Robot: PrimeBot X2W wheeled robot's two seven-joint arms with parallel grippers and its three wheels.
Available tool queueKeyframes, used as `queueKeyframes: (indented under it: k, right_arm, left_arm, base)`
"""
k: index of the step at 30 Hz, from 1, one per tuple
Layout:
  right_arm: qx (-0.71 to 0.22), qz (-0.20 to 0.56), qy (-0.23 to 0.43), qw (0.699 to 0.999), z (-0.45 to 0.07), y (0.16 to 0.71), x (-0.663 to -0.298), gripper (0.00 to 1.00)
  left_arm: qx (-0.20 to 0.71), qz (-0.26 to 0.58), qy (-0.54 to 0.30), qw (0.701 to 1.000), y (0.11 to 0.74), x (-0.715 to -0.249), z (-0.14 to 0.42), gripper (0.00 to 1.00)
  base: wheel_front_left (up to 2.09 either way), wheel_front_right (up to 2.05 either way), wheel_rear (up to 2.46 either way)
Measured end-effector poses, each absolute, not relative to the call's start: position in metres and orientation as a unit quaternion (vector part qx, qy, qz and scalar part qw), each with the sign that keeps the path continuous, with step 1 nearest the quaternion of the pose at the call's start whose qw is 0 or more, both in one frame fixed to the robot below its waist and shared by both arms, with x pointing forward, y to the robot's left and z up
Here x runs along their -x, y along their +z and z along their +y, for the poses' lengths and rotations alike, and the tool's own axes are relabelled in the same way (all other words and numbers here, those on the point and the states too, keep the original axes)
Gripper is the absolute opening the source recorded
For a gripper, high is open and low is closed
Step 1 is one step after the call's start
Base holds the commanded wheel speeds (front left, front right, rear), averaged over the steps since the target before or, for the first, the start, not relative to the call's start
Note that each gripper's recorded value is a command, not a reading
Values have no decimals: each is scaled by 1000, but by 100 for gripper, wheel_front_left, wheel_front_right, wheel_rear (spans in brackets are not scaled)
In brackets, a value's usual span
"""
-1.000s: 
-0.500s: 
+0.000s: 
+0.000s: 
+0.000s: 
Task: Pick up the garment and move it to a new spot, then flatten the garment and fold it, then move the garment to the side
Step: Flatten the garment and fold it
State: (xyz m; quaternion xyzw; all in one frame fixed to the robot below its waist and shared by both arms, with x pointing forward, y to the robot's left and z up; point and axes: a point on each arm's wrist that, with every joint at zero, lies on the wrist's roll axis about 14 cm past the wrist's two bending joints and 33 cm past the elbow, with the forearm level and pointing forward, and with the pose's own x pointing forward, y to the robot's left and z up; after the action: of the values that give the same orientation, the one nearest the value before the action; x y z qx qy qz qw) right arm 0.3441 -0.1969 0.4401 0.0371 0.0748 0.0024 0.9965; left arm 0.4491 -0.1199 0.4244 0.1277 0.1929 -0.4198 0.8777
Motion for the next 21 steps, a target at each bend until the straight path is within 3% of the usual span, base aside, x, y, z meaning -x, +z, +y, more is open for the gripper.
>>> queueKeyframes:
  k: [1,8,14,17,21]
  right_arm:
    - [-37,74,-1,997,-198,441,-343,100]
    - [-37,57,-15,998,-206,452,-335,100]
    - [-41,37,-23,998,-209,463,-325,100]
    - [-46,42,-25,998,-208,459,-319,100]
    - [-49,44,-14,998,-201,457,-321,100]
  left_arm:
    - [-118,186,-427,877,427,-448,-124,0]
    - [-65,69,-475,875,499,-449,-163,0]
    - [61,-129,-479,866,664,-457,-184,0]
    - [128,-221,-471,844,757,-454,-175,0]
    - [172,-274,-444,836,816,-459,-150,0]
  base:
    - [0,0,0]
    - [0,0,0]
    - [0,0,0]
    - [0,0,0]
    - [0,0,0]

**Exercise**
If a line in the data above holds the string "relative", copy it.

**Task response**
Measured end-effector poses, each absolute, not relative to the call's start: position in metres and orientation as a unit quaternion (vector part qx, qy, qz and scalar part qw), each with the sign that keeps the path continuous, with step 1 nearest the quaternion of the pose at the call's start whose qw is 0 or more, both in one frame fixed to the robot below its waist and shared by both arms, with x pointing forward, y to the robot's left and z up
Base holds the commanded wheel speeds (front left, front right, rear), averaged over the steps since the target before or, for the first, the start, not relative to the call's start

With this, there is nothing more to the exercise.